# [Work to complete]
Reproduce the whole listing, character for character.

# [Provided material]
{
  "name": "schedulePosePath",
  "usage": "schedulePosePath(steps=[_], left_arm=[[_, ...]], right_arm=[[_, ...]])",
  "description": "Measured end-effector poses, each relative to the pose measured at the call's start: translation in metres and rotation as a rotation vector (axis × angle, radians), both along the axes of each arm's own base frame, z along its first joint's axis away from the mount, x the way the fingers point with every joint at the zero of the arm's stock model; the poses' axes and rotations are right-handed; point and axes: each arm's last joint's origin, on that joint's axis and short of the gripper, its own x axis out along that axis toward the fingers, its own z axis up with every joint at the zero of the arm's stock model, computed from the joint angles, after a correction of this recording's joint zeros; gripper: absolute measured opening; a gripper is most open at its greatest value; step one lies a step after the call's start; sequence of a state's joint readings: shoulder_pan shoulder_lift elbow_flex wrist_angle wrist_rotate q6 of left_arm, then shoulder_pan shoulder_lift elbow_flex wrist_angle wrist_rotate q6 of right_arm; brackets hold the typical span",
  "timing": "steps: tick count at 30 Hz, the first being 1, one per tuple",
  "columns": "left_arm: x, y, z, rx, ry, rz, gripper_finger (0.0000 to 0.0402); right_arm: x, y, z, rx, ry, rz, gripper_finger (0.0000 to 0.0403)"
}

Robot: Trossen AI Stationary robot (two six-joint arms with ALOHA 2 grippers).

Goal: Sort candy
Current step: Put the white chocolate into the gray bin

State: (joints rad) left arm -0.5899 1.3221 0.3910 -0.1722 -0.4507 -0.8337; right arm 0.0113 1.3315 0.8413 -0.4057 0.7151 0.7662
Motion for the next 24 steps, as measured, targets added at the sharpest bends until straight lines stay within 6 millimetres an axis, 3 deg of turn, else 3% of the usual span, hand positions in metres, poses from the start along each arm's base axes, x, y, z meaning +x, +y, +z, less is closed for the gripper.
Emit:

# [Solution to the exercise]
{
  "name": "schedulePosePath",
  "usage": "schedulePosePath(steps=[_], left_arm=[[_, ...]], right_arm=[[_, ...]])",
  "description": "Measured end-effector poses, each relative to the pose measured at the call's start: translation in metres and rotation as a rotation vector (axis × angle, radians), both along the axes of each arm's own base frame, z along its first joint's axis away from the mount, x the way the fingers point with every joint at the zero of the arm's stock model; the poses' axes and rotations are right-handed; point and axes: each arm's last joint's origin, on that joint's axis and short of the gripper, its own x axis out along that axis toward the fingers, its own z axis up with every joint at the zero of the arm's stock model, computed from the joint angles, after a correction of this recording's joint zeros; gripper: absolute measured opening; a gripper is most open at its greatest value; step one lies a step after the call's start; sequence of a state's joint readings: shoulder_pan shoulder_lift elbow_flex wrist_angle wrist_rotate q6 of left_arm, then shoulder_pan shoulder_lift elbow_flex wrist_angle wrist_rotate q6 of right_arm; brackets hold the typical span",
  "timing": "steps: tick count at 30 Hz, the first being 1, one per tuple",
  "columns": "left_arm: x, y, z, rx, ry, rz, gripper_finger (0.0000 to 0.0402); right_arm: x, y, z, rx, ry, rz, gripper_finger (0.0000 to 0.0403)"
}

Robot: Trossen AI Stationary robot (two six-joint arms with ALOHA 2 grippers).

Goal: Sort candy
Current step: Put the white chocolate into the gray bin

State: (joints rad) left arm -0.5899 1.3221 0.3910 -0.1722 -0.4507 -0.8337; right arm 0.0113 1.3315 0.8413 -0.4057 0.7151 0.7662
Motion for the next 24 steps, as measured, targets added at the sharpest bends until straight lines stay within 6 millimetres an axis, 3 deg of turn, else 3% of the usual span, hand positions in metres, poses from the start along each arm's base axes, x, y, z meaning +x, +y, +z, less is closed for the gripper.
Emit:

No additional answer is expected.